As part of that, the U.S. Department of Defense will develop an updated departmental cyber strategy clarifying how the U.S. cyber command and other DoD components will integrate cyberspace operations into their defensive efforts, according to the announcement.
Shah said federal agencies cannot keep up with the volume of threats that impact the private and public sector.
“Today a number of federal agencies have independent efforts to address cybercrime related cyber threats. What the strategy is doing is investing further in NCIJTF — the National Cyber Investigative Joint Task Force — to coordinate these disruption activities more effectively along with investments in further public-private partnerships,” he said.
China will continue to be a threat for data theft
Adam Meyers, head of intelligence at CrowdStrike, said the administration and companies must be particularly aware of state actor data theft from China, noting that while last year much of the media and defensive focus, particularly in Europe, were on Russia state actors and, while Americans this year are focused on spy balloons, the real crisis is data exfiltration.

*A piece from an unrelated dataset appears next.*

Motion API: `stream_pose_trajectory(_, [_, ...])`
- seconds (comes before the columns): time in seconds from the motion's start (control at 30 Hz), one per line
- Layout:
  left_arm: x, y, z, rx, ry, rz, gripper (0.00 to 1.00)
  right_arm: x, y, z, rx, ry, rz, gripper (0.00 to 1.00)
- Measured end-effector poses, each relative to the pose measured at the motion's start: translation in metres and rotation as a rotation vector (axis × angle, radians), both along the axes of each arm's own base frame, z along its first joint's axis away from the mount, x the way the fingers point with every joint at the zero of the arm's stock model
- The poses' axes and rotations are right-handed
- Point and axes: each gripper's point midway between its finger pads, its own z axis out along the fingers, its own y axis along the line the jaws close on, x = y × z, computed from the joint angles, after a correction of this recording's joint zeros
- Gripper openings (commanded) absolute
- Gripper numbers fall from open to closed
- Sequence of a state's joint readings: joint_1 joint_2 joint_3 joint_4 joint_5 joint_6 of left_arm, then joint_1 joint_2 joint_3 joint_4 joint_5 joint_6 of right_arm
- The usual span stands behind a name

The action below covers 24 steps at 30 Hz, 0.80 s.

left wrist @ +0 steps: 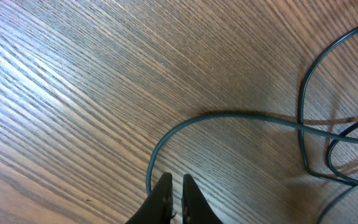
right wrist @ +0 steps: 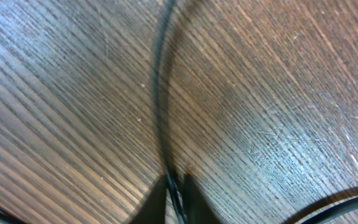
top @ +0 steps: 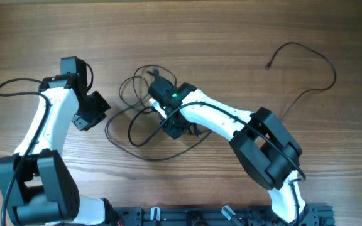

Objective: Untangle cables
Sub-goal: 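Move the right gripper to the center pile and grasp a cable, then drag the grasped cable to the upper right with the right gripper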

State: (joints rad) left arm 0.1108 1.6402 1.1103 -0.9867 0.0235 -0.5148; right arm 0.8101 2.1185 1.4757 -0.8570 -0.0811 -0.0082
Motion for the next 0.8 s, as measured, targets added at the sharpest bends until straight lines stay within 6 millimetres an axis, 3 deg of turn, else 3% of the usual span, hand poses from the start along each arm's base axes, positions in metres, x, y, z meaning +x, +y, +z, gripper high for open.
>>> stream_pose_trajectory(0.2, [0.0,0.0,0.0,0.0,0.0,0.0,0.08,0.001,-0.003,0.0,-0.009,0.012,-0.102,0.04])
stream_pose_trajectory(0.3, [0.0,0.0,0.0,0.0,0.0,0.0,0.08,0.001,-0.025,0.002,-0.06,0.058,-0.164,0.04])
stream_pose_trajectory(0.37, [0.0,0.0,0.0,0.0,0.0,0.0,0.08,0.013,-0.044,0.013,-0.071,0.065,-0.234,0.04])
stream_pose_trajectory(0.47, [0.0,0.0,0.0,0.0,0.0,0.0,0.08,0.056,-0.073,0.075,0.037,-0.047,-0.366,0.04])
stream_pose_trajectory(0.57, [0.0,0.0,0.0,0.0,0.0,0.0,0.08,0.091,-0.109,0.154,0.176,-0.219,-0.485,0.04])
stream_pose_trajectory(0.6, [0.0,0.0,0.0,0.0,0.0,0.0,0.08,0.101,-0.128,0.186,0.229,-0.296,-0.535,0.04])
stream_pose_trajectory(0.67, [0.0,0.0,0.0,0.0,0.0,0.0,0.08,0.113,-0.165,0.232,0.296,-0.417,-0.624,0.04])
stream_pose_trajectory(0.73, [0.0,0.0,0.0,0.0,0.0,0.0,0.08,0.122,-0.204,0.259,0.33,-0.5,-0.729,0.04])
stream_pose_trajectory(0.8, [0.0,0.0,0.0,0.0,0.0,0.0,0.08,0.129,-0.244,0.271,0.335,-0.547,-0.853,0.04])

“China since the mid 2000’s has been eviscerating corporate America, and that is just continuing. Last year we saw Chinese threat activity in every business vertical, collecting data on a massive scale,” he said, adding that the goal is not compromising U.S. business, services, and infrastructure but stealing massive amounts of intellectual property.
“They are using espionage to win building projects and create dependency, which they translate to influence. So exposing what they are doing and how they are operating is critical,” he said.
Other key strategic objectives for defending against attacks include:
- Enhancing public-private operational collaboration to disrupt adversaries.
- Increasing speed and scale of intel sharing and victim notification.
- Prevent abuse of U.S. based infrastructure.
- Countering cybercrime and defeating ransomware.
Drew Bagley, vice president and counsel for privacy and cyber policy at CrowdStrike, welcomed the strategic platform.
“It’s clear that the cyber threat landscape has evolved significantly over recent years with adversaries proving more sophisticated, relentless and brazen. But, so too, has the policy environment in the United States — with new players, new authorities, and new types of missions.”
He said the strategy’s emphasis on being proactive in disrupting threat actors is especially important, adding, “Continued stakeholder collaboration with successful initiatives like CISA’s Joint Cyber Defense Collaborative, and mitigating risk as a shared responsibility, is timely and important.” He also lauded the program’s emphasis on centralizing cybersecurity shared services and adopting cloud security tools.
“Notably, the strategy recognizes the significant risk to privacy posed by cyber threats and the importance of using federal privacy legislation as a vehicle to achieve stronger data protection outcomes.”